Within the data that follows, set down exactly the lines from the one containing "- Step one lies" through the one containing "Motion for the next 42", both ends included.

[Extracted information — start]

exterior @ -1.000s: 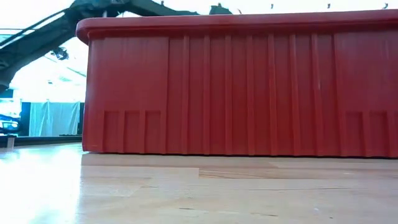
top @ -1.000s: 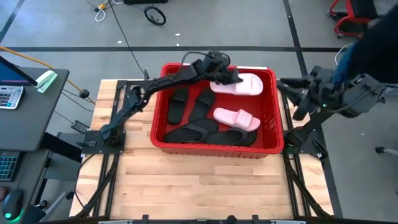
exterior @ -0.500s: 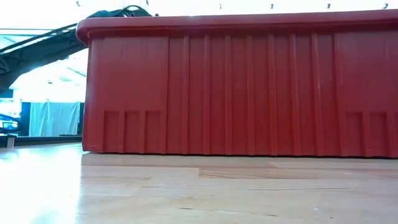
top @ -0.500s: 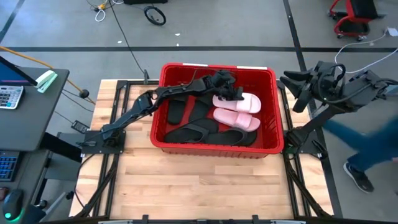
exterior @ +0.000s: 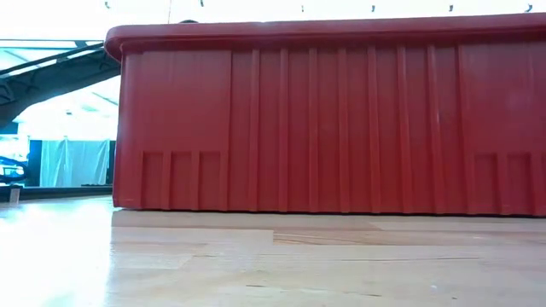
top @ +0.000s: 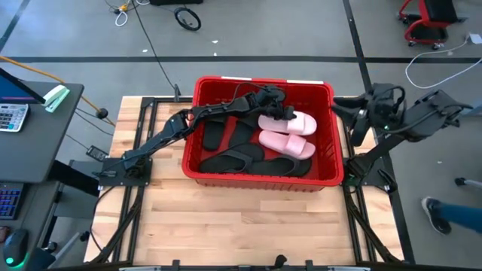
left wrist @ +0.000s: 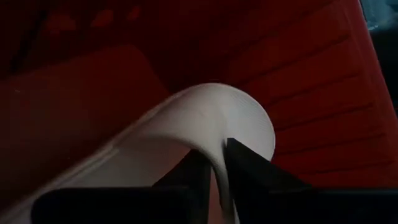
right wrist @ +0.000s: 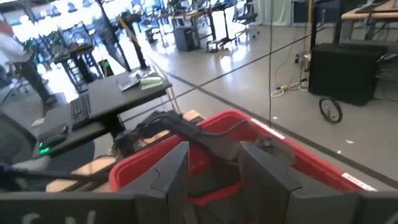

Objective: Pick and place slides into bin
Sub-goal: Put the pink slide into the red bin, then return to Home Position

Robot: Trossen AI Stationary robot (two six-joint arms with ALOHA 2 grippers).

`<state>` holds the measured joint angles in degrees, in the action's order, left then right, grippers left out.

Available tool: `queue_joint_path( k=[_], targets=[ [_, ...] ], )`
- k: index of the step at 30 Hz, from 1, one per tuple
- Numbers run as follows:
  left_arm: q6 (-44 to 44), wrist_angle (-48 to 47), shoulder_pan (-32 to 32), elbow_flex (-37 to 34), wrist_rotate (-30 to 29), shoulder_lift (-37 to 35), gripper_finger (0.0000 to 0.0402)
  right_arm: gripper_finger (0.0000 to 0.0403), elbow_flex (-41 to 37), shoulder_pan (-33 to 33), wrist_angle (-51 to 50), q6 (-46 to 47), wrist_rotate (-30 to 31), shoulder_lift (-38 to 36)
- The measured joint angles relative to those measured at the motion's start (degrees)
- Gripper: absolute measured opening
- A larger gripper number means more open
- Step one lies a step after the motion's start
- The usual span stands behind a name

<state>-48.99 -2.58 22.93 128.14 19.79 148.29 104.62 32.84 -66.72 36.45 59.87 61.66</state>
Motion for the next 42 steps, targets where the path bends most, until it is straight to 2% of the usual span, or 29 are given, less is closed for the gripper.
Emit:
queue_joint_path(
  k=[8,15,21,25,28,31,37,40,42],
  targets=[
    [2.4,-0.3,0.0,0.0,-3.7,0.0,0.0120,0.0144,0.0,0.0,0.0,4.1,-3.4,3.6],
    [2.3,-0.7,0.1,-0.1,-11.9,0.0,0.0191,0.0144,0.0,0.1,0.1,7.5,-4.1,6.4],
    [0.0,1.3,0.3,-0.1,-13.3,0.0,0.0199,0.0144,0.0,0.1,0.2,9.3,-8.3,8.2],
    [-1.4,0.3,-0.4,-0.1,-10.3,0.0,0.0187,0.0144,0.0,0.1,0.2,9.9,-9.5,8.7],
    [-4.7,3.0,-1.3,-0.1,-7.2,0.0,0.0181,0.0144,0.0,0.1,0.2,9.2,-9.9,8.5],
    [-8.1,10.9,-2.0,0.0,-4.2,-0.3,0.0179,0.0144,0.0,0.2,0.2,8.2,-10.9,7.9],
    [-12.5,24.4,-2.4,7.0,1.7,-1.7,0.0176,0.0144,0.0,3.6,0.4,4.9,-12.0,5.4],
    [-14.4,32.5,-2.2,5.1,3.6,-5.0,0.0170,0.0144,0.0,6.1,-0.1,3.0,-13.8,3.2],
    [-15.6,34.6,-1.8,5.0,7.0,-7.1,0.0164,0.0144,0.0,7.5,-0.3,1.6,-17.2,1.8]
  ],
)
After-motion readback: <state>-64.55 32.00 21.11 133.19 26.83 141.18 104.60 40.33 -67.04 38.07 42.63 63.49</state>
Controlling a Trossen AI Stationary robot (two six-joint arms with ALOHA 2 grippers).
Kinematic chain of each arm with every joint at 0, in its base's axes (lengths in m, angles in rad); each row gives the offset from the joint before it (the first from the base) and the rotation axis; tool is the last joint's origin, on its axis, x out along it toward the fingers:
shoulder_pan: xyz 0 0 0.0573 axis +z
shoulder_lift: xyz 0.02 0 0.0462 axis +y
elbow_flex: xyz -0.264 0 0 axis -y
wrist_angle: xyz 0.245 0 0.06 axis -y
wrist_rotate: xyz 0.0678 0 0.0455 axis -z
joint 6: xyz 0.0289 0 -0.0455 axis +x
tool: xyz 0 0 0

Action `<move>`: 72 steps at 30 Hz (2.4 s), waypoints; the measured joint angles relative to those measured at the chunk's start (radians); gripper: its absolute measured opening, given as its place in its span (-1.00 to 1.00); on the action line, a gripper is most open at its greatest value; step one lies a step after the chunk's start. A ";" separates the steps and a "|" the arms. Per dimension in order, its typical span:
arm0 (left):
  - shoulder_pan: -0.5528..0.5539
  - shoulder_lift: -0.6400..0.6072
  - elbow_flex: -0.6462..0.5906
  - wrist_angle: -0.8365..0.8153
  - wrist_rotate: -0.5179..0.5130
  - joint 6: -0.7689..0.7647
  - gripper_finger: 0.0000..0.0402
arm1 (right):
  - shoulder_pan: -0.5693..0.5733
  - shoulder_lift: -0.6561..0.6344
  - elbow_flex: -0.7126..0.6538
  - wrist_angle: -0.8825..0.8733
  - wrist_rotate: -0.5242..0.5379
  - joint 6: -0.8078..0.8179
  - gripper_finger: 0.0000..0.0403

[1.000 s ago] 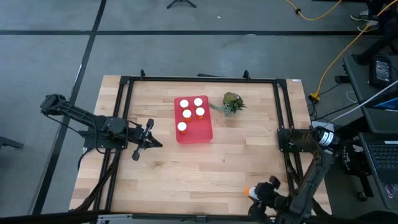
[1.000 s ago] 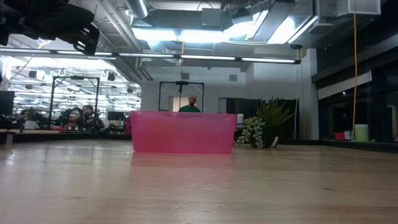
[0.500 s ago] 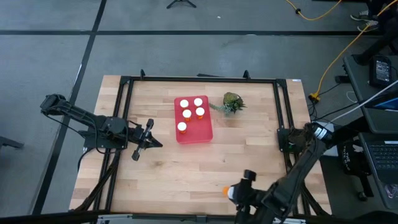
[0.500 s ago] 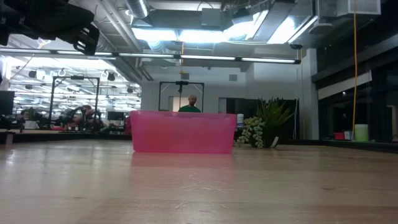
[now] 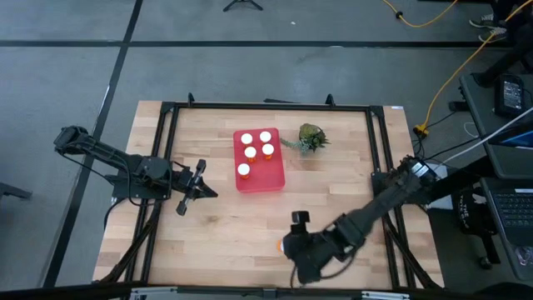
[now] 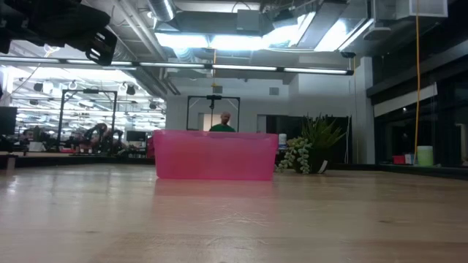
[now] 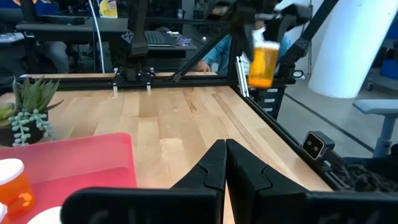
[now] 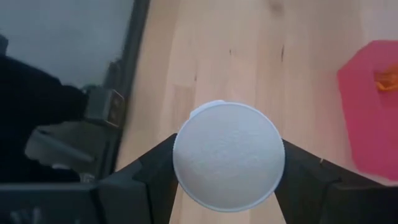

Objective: Pick and place pill bottles into a basket
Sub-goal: Put the orange pill bottle into the red bin

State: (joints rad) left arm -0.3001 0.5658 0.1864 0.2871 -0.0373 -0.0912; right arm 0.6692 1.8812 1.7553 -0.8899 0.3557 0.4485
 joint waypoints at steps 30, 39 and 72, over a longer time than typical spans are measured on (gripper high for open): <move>0.000 0.005 0.000 -0.021 -0.007 0.096 -0.98 | -0.484 -0.309 -0.551 0.396 -0.305 -0.447 0.08; 0.000 0.005 0.000 -0.021 -0.055 0.152 -0.98 | -0.610 -0.305 -0.551 0.492 -0.337 -0.524 0.08; 0.001 0.005 0.000 -0.015 -0.315 0.315 -0.96 | -0.829 -0.234 -0.462 0.484 -0.477 -0.454 0.08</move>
State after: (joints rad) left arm -0.2989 0.5713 0.1860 0.2725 -0.3524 0.2237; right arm -0.1600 1.6470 1.2933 -0.4057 -0.1209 -0.0054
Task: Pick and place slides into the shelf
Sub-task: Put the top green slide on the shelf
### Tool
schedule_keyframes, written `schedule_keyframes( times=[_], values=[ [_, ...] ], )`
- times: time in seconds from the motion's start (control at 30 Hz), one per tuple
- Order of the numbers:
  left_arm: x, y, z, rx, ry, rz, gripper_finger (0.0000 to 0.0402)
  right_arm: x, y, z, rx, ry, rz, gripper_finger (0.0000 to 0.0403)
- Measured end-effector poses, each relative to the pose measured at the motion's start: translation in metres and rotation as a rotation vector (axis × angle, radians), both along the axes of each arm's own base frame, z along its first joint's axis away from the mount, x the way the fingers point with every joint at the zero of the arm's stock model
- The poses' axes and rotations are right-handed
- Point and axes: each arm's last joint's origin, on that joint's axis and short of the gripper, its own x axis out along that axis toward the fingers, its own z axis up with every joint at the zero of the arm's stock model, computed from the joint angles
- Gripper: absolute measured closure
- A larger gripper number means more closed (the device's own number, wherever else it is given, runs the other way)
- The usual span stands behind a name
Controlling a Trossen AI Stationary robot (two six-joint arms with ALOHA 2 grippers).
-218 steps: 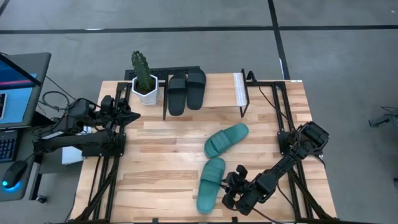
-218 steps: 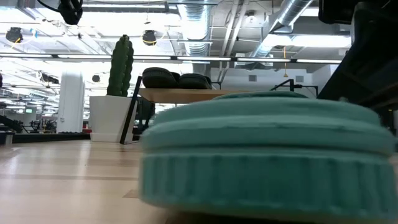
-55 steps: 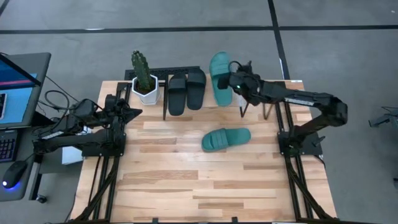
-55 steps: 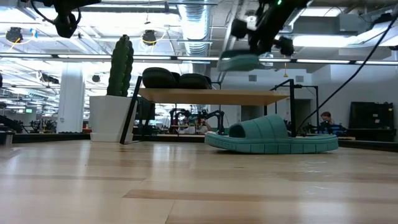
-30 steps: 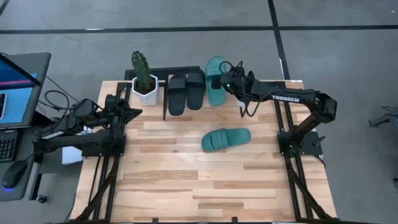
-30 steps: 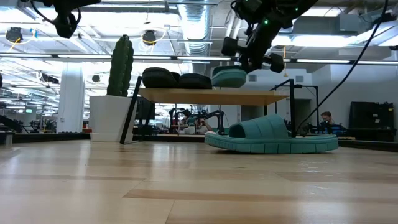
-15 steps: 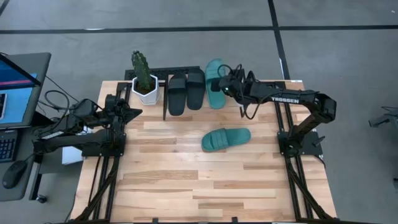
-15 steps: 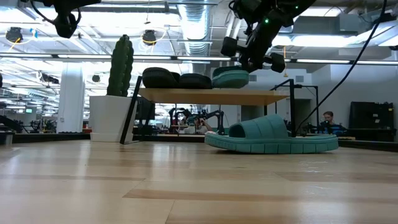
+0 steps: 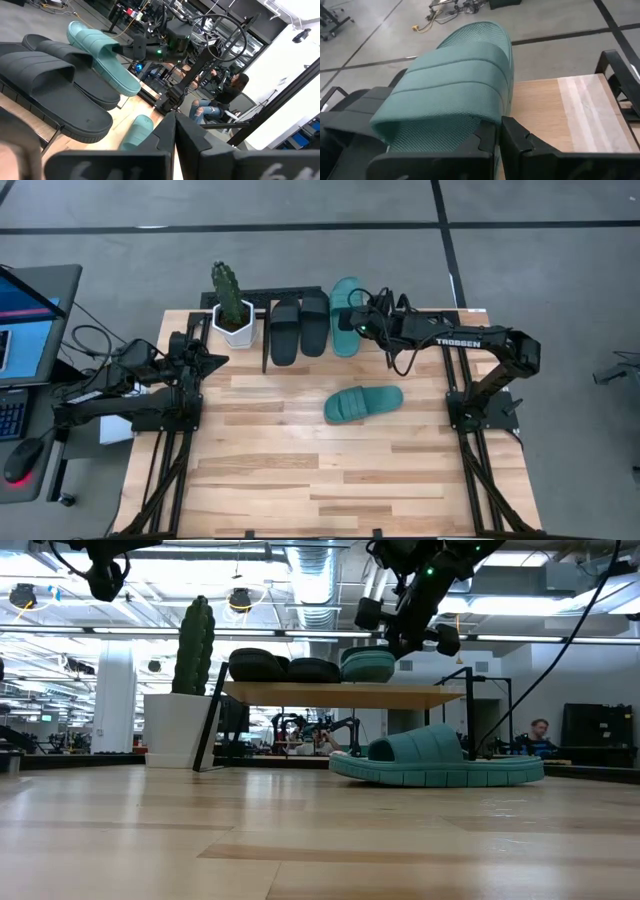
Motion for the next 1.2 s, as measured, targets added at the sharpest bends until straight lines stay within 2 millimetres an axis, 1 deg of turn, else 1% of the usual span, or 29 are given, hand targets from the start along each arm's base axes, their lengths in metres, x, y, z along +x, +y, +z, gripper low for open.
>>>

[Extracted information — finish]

Completed exercise.
- Step one lies a step after the motion's start
- The usual span stands behind a name

<state>-48.99 -2.58 22.93 128.14 19.79 148.29 104.62 32.84 -66.72 36.45 59.87 61.66</state>
Motion for the next 42 steps, targets where the path bends most, until it is straight to 2% of the usual span, or 29 are given, less is closed for the gripper.

That wraps up the exercise.